CAF: Le Sénégal saura-t-il transformer l’indignation collective en stratégie et les nombreux soutiens en influence ?
Dans la tourmente provoquée par la décision du jury d’appel de la CAF, le Sénégal aurait pu se retrouver isolé, affaibli, contraint à une simple posture défensive. Il n’en est rien. Depuis l’annonce de cette décision, une vague de soutiens et de messages de sympathie s’est exprimée à travers le continent africain et au-delà, révélant un malaise plus profond autour de la gouvernance du football.
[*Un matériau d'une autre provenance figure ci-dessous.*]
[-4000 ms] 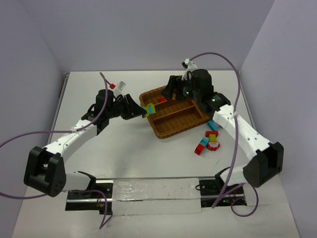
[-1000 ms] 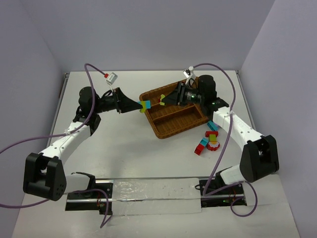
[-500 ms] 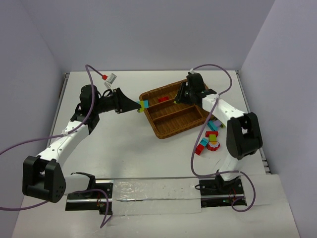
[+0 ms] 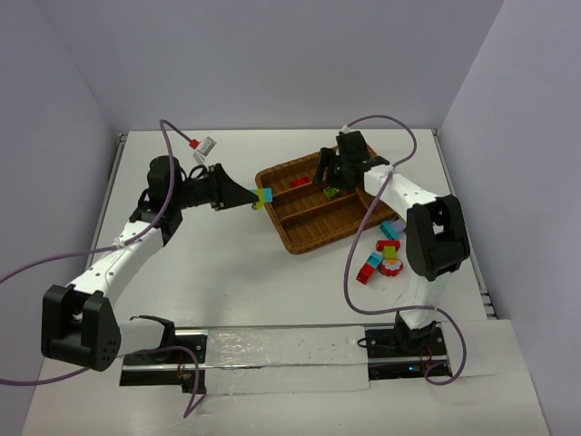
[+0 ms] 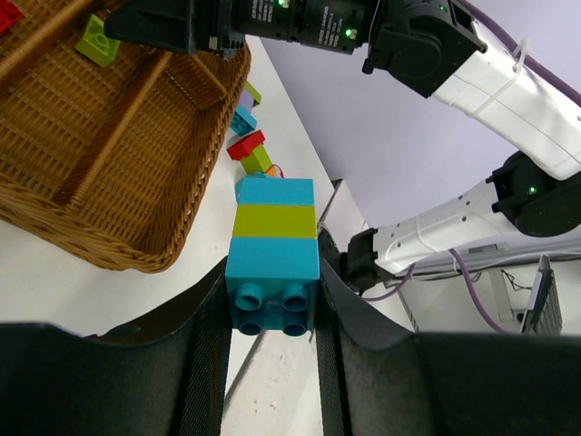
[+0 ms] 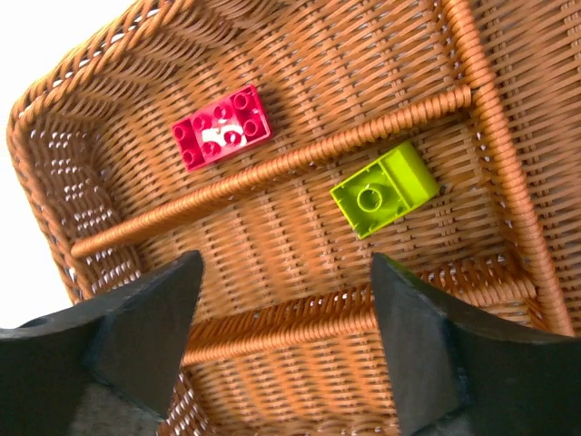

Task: Sort the legos into containers by color

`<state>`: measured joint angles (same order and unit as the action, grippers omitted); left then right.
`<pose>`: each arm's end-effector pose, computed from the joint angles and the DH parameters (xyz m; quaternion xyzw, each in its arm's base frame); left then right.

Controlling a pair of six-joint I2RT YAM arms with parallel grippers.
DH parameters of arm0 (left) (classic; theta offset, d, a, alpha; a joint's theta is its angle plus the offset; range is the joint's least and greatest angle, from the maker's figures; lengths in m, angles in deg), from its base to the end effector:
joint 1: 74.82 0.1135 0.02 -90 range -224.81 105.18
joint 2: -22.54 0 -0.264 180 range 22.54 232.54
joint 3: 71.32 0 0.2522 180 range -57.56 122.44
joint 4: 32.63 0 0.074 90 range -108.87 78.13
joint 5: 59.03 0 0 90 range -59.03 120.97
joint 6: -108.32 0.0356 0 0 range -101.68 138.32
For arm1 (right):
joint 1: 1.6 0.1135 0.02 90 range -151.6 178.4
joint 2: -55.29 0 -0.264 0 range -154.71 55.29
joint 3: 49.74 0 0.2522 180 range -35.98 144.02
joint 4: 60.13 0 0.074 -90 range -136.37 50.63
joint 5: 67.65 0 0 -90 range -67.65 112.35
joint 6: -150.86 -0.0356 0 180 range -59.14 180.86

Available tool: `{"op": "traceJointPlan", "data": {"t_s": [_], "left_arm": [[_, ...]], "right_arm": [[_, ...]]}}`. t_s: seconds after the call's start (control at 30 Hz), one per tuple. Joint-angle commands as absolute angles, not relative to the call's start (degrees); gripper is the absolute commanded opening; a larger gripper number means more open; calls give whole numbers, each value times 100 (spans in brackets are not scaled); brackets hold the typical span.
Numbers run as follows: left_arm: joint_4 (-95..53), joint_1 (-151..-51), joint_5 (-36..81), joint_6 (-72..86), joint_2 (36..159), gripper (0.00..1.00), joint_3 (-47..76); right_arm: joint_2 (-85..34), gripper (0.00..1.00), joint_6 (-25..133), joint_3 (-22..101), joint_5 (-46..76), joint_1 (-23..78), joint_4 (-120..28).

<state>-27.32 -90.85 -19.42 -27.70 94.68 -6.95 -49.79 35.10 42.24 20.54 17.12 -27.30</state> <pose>0.2645 -0.1045 0.3088 0.0724 0.7529 -0.5757 0.3105 0.3885 0.1328 0.2325 0.0510 0.9255 0.1555 0.3417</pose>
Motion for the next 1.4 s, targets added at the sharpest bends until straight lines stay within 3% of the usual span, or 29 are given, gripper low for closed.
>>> {"op": "traceJointPlan", "data": {"t_s": [0.0,0.23,0.43,1.1,1.2,1.37], "left_arm": [[-2876,-9064,-2328,-2668,9505,0,-415],[-3484,-9072,-2800,-2944,9604,0,-518],[-3729,-9072,-2985,-3040,9599,0,-509],[-3970,-9204,-3091,-3169,9435,0,-514],[-3976,-9216,-3091,-3169,9415,0,-509],[-3970,-9222,-3082,-3169,9405,0,-530]], "right_arm": [[-4054,75,3703,4208,1470,1712,-2921],[-2649,83,3922,2897,-1453,1704,-4611],[-2586,89,3170,2336,-3479,1776,-6282],[-3294,85,2790,3046,-4163,2468,-6763],[-3385,80,2633,3087,-4192,2518,-6958],[-3453,55,2211,3038,-4314,2539,-7496]]}}
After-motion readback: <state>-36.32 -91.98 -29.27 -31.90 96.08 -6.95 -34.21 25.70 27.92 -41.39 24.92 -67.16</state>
Ces réactions ne sont pas à prendre à la légère. Elles traduisent une inquiétude partagée par de nombreux acteurs du football, comme la légende George Weah qui voient dans cette affaire un précédent dangereux. Car au-delà du cas sénégalais, c’est une question essentielle qui est posée : celle de la stabilité des résultats acquis sur le terrain. En d’autres termes, si une telle décision peut s’appliquer aujourd’hui au Sénégal, elle pourrait demain concerner n’importe quelle autre nation.
Dans ce contexte, la Fédération Sénégalaise de Football dispose d’un levier stratégique qu’elle ne peut se permettre de négliger. En effet, Les soutiens reçus doivent cesser d’être de simples déclarations de principe pour devenir les fondations d’une véritable dynamique collective. Il s’agit désormais de transformer cette sympathie diffuse en rapport de force structuré.
Cela suppose d’abord un travail diplomatique discret mais déterminé. Aller vers les fédérations qui ont exprimé leur soutien, engager des discussions, construire une position commune. Car dans l’histoire du football africain, les contestations isolées ont rarement abouti. En revanche, lorsqu’une critique devient collective, elle acquiert une toute autre portée et parfois oblige les instances à reconsidérer leurs positions.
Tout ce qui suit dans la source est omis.